I know Set uses implementation of Map<K,V>, where Set elements are keys. But what happens with values? They use private static final Object PRESENT = new Object() as constant value for each key.
Cool. But why? That means for each key we will store value we will never use, just so we can reuse implementation of Map? Why? Couldn't they just make Key implementation? And is that constant ever used or it just 'sits' there?
As mentioned in implementation, if you can see add method of HashSet returning boolean.
The add method calls put(key, PRESENT) on the internal HashMap. The remove method calls remove(key) on the internal HashMap, but it must return a boolean indicating whether the key was present. If null were stored as the value, then the HashSet would need to call containsKey first, then remove, to determine if the key was present -- additional overhead. Here, there is only the memory overhead of one Object, which is quite minimal.
public boolean add(E e)
{
return map.put(e, PRESENT)==null;
}
For each potential 'place' that can hold an entry in the HashSet, it must be possible to tell whether that place is occupied or not.

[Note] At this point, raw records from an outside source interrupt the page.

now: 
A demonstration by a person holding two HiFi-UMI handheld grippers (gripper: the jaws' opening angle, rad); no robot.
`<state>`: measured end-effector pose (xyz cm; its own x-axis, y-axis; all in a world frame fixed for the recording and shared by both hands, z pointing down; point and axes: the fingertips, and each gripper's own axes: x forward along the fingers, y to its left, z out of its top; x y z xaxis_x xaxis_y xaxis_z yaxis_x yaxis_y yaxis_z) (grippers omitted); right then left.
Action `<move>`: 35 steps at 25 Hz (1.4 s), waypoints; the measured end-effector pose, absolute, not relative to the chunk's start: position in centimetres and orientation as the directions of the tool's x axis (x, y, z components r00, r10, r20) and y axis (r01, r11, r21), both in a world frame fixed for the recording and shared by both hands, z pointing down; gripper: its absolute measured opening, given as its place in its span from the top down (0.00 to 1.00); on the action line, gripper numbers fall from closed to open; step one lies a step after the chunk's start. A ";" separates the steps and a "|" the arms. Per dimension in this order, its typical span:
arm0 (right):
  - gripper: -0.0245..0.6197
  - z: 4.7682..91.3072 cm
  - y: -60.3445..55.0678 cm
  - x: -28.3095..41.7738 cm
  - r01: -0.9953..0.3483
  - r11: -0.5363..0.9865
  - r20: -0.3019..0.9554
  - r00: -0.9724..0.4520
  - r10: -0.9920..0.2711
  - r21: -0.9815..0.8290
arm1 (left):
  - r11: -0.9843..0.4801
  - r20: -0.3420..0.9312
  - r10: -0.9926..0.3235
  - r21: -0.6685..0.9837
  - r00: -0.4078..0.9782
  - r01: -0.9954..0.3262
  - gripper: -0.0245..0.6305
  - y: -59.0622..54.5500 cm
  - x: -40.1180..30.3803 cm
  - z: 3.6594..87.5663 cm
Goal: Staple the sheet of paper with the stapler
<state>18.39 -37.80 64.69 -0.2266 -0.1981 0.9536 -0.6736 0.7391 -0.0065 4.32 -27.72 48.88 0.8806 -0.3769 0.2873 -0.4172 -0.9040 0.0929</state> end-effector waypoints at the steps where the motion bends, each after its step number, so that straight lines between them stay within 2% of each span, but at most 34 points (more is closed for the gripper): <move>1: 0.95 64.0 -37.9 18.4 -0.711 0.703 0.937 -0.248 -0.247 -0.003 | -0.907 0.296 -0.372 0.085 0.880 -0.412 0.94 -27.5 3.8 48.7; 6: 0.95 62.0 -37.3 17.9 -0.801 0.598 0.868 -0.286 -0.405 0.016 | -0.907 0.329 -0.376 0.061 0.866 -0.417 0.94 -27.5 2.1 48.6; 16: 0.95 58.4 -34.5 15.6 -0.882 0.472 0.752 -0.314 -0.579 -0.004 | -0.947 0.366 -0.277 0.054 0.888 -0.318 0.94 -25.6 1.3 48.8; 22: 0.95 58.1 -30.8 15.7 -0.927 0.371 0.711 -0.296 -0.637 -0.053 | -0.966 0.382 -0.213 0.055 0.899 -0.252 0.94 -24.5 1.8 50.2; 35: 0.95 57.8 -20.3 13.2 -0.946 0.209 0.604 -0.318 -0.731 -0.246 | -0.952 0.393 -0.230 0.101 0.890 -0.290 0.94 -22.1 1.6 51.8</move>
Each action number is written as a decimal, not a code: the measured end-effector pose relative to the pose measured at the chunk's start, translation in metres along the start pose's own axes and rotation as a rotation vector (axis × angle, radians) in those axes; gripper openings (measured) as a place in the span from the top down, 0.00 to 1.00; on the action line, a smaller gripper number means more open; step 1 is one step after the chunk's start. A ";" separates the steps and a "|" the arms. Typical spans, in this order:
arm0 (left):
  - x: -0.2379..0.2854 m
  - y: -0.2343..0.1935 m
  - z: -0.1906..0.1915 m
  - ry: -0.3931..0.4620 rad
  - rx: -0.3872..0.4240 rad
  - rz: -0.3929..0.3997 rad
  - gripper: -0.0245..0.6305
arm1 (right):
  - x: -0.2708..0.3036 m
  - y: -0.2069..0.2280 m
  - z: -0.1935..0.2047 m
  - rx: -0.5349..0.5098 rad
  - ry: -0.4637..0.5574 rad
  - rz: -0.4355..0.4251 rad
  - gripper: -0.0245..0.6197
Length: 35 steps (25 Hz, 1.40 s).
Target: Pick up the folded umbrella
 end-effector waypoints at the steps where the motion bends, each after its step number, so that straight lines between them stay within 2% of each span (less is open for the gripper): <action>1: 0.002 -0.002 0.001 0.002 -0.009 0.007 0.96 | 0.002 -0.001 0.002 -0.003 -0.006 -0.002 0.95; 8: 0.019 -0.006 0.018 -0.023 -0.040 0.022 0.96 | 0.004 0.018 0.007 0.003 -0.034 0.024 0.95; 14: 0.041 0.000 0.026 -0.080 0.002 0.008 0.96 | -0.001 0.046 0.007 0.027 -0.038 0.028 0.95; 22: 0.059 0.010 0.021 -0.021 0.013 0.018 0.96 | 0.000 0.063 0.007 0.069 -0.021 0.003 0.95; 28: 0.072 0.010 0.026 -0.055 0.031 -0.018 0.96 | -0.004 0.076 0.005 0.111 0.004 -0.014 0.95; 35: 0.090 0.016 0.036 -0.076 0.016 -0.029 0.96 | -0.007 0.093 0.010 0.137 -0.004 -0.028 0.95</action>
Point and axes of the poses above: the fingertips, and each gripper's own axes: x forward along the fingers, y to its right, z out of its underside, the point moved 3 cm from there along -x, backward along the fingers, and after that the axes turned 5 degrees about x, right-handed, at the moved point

If you want to support a key value of null, as indeed HashSet does, then you can't use key=null as the "not used" indicator. Since you need to use key.equals() to find an object in the set, you can't have a special key object that might accidentally be equal to (not identical to) an actual key.
Thus you need a separate flag apart from the key to say whether the 'place' is occupied. This might as well be an object reference as anything else; then you can reuse the Map implementation.
Related
I'm trying to understand java.util.Collection and java.util.Map a little deeper but I have some doubts about HashSet funcionality:
In the documentation, it says: This class implements the Set interface, backed by a hash table (actually a HashMap instance). Ok, so I can see that a HashSet always has a Hashtable working in background. A hashtable is a struct that asks for a key and a value everytime you want to add a new element to it. Then, the value and the key are stored in a bucket based on the key hashCode. If the hashcodes of two keys are the same, they add both key values to the same bucket, using a linkedlist. Please, correct me if I said something wrong.

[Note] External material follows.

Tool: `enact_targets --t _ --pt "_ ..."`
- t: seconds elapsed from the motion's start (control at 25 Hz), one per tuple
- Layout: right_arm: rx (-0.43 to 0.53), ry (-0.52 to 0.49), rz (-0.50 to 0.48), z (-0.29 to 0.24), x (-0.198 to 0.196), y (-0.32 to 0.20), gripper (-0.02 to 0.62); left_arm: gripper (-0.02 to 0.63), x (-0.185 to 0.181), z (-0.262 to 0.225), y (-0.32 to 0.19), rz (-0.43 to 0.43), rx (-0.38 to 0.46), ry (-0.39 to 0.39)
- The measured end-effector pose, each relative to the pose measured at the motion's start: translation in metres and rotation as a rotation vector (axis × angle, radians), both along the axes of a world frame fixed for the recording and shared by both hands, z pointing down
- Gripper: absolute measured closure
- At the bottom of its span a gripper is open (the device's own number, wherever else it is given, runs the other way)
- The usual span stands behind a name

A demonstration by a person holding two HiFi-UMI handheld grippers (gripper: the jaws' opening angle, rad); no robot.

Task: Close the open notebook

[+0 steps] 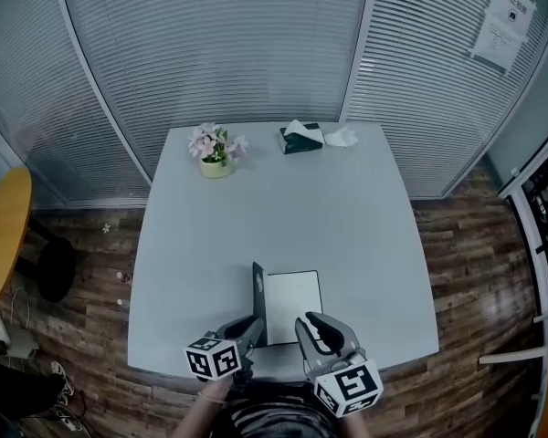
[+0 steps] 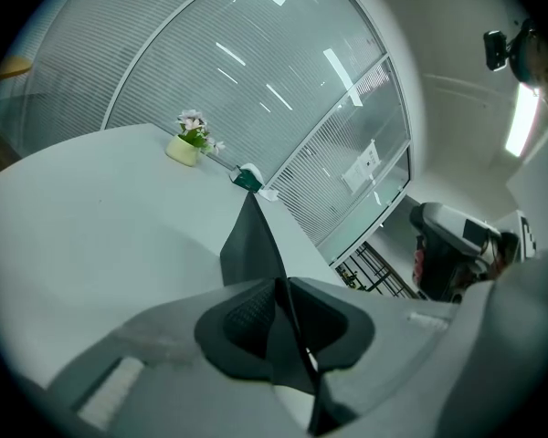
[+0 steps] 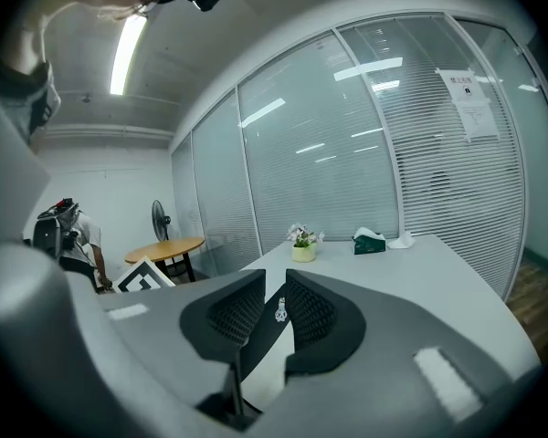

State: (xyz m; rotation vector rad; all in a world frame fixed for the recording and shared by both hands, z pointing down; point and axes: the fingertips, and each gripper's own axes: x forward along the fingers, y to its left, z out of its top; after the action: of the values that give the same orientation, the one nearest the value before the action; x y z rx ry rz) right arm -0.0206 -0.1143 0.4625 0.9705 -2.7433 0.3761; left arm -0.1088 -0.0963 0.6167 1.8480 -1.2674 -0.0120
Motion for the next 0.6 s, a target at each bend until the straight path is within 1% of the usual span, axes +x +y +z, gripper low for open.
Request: enact_targets --t 0.2,0.6 --pt "-0.004 0.006 0.006 0.001 0.009 -0.003 0.526 0.56 0.011 -0.002 -0.004 0.016 0.004 0.001" --pt "-0.015 0.002 0.038 0.005 0.022 -0.007 0.526 0.553 0.035 -0.004 -0.012 0.083 0.009 -0.01"
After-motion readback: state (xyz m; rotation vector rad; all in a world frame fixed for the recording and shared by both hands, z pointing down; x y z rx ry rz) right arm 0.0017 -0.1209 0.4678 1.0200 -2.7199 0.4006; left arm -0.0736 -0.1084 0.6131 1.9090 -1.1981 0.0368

So, my question is: If a HashSet always has a Hashtable acting in background, then everytime we add a new element to the HashSet using HashSet.add() method, the HashSet should add it to its internal Hashtable. But, the Hashtable asks for a value and a key, so what key does it use? Does it just uses the value we're trying to add also as a key and then take its hashCode? Please, correct me if I said something wrong about HashSet implementation.
Another question that I have is: In general, what classes can use the hashCode() method of an java object? I'm asking this because, in the documentation, it says that everytime we override equals() method we need to override hashCode() method. Ok, it really makes sense, but my doubt is if it's just a recommendation we should do to keep everything 'nice and perfect' (putting in this way), or if it's really necessary, because maybe a lot of Java defaults classes will constantly uses hashCode() method of your objects. In my vision, I can't see other classes using this method instead of those classes related to Collections. Thank you very much guys
If you look at the actual javacode of HashSet you can see what it does:
// Dummy value to associate with an Object in the backing Map
private static final Object PRESENT = new Object();
...
public boolean add(E e) {
return map.put(e, PRESENT)==null;
}
So the element you are adding is the Key in the backing hashmap with a dummy value as the value. this dummy value is never actually used by the hashSet.
Your second question regarding overriding equals and hashcode:
It is really necessary to always override both if you want to override either one. This is because the contract for hashCode says equal objects must have the same hashcode. the default implementation of hashcode will give different values for each instance.
Therefore, if you override equals() but not hashcode() This could happen
object1.equals(object2) //true
MySet.add(object1);
MySet.contains(object2); //false but should be true if we overrode hashcode()
Since contains will use hashcode to find the bucket to search in we might get a different bucket back and not find the equal object.
If you look at the source for HashSet (the source comes with the JDK and is very informative), you will see that it creates an object to use as the value:
// Dummy value to associate with an Object in the backing Map
private static final Object PRESENT = new Object();
Each value that is added to the HashSet is used as a key to the backing HashMap with this PRESENT object as the value.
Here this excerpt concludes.